Nice one.  Very informative

----------


## Ranger F

Very cool!
I grease or Vaseline a old cake pan from Salvation Army store, fill with pine chips I have left over from block of animal bedding. Melt candle stubs everyone saves for me. Pour it over, cool,dump out n break into pieces.
Lights big pieces of wood in the wood stove.

----------


## hunter63

I posted a similar "how to" on the wax and egg cartons at some point after the one that Crash did...

His was before my time.
I make mine the same way with the improvement, now, of a cotton ball with a little PJ stuck in the melted wax.

Fluff this up and it will catch a spark for a ferro rod.

Dryer lime at out house smell like burning dog hair........I don use it.
Sawdust from the fatwood/lighter pine is what I use.

The dipped in wax , rolled newspaper is another version I make a and use...Idea was from an Out Door Life Magazine from years ago.

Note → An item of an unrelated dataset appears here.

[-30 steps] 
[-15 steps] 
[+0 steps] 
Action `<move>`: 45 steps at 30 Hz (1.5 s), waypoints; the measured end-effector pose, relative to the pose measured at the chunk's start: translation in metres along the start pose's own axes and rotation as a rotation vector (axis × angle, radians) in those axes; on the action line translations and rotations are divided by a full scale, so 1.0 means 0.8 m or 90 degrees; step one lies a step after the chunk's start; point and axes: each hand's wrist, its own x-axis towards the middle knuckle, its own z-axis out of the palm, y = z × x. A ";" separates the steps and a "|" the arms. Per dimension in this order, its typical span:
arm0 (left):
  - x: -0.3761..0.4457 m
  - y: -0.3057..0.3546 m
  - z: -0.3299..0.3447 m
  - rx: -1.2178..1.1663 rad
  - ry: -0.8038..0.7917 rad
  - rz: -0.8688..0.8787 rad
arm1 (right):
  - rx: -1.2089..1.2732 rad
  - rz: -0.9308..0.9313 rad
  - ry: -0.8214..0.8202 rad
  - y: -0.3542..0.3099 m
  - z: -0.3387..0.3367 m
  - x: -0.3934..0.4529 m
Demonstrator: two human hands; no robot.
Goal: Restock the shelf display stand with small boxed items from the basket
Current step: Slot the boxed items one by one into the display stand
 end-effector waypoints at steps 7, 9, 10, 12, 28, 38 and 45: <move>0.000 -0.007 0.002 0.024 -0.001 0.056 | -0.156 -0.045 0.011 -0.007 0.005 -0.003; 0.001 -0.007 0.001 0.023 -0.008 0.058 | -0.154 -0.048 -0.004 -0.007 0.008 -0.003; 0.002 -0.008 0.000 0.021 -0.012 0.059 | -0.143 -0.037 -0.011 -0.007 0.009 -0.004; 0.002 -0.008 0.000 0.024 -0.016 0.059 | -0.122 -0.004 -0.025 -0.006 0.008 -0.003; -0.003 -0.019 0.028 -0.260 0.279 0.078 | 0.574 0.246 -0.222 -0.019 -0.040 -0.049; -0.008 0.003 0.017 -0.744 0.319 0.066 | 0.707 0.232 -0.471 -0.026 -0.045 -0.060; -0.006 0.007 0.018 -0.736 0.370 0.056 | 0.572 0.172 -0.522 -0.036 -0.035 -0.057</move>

Guests can not see images in the messages. Please register in the forum.

----------


## crashdive123

> I posted a similar "how to" on the wax and egg cartons at some point after the one that Crash did...
> 
> His was before my time.
> I make mine the same way with the improvement, now, of a cotton ball with a little PJ stuck in the melted wax.
> 
> Fluff this up and it will catch a spark for a ferro rod.
> 
> Dryer lime at out house smell like burning dog hair........I don use it.
> Sawdust from the fatwood/lighter pine is what I use.
> ...


Thanks H - another great fire starter.

----------


## Rick

The Wisconsin State Fire Marshal classifies those as "Incendiary Device, Hunter Type 63". Yeah, they know him pretty well.

----------


## crashdive123

I suppose that post should have come with the warning...

*DO NOT MAKE THESE IN YOUR KITCHEN!*

----------


## hunter63

.....or indoor work bench.

----------